CS: For me, hybrid forms, particularly the haibun, allow me to write more closely to the way I think. We spend our days in prose: we make coffee, go to work, do the dishes, etc. But there are also small moments of beauty that open to us throughout the day, and I experience those moments in verse. Neither has more value than the other, hence, why I write in both prose and verse.

CH: We met in Hoa Nguyen’s workshop here in Austin, an incredibly rich environment. In what other ways have you nurtured yourself as a writer since finishing your MFA?

CS: In Kalamazoo, I was nurtured by such a rich community of writers. I was nervous about finding and meeting other writers in Austin outside of the university. At some point, probably as AWP, I picked up some beautiful chapbooks from Effing Press and shortly before moving, I saw that they were based in Austin so I emailed the editor, Scott Pierce. Right away, he asked me to give a reading with some other poets at 12th Street Books. There I met poets Hoa Nguyen, Dale Smith, the artist Philip Trussel, and later Farid Matuk, Susan Briante and Kyle Schlesinger, all of whom very much influenced have influenced my work. When many of those writers left Austin, I started a reading series, Fun Party, with Dan Boehl and I published an art and poetry publication called Headlamp as a way to keep myself connected to the writing community.

CH: What role does poetry take in your work as a teacher? Is it something your students resist? Embrace?

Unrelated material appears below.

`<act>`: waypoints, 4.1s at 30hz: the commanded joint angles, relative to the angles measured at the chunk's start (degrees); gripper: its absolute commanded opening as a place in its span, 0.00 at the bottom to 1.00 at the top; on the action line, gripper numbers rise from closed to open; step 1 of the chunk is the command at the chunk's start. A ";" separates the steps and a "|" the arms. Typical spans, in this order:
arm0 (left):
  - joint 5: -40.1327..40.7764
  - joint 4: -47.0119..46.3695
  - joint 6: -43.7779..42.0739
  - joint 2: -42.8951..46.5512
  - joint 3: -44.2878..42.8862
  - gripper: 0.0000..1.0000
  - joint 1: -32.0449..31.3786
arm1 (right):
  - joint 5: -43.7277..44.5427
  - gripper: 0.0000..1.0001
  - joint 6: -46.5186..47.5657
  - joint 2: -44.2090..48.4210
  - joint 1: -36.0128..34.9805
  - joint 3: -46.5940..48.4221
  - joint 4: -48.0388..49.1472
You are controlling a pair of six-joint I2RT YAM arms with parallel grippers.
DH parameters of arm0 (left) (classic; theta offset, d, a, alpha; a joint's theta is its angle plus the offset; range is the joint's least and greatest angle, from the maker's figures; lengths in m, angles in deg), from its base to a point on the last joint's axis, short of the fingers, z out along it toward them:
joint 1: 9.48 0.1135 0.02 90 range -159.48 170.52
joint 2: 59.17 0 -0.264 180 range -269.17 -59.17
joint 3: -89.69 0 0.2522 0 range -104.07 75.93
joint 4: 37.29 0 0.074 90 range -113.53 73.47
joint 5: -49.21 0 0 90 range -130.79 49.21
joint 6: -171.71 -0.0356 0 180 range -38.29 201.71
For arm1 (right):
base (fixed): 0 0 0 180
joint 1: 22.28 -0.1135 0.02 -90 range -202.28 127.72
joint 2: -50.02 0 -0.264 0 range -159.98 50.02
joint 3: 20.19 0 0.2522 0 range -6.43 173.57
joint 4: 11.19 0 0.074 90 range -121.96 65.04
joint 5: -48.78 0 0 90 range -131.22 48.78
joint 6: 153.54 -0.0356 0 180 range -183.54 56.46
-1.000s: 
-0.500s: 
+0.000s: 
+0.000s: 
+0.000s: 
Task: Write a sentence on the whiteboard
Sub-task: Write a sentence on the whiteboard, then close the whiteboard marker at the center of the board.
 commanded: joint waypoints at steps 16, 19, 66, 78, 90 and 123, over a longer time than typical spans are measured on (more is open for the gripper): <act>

CS: Honestly, I think my students like poetry because they know I love poetry so much. I teach wonderfully open-minded and open-hearted teenagers, and when I am passionate about a text, they are excited about it too

CH: Who are some of your favorite poets? What’s the most recent book of poetry you’ve read?

CS: Favorite poets: Frank O’Hara, Brenda Coultas, Mary Ruefle, Frank Stanford, Jack Spicer, Kate Greenstreet, Alice Notley, James Schuyler and all of my friends. I often wonder how I have come to know so many amazing writers. I recently read two books: Night Sky with Exit Wounds by Ocean Vuong and The Market Wonders by Susan Briante, both books I admire.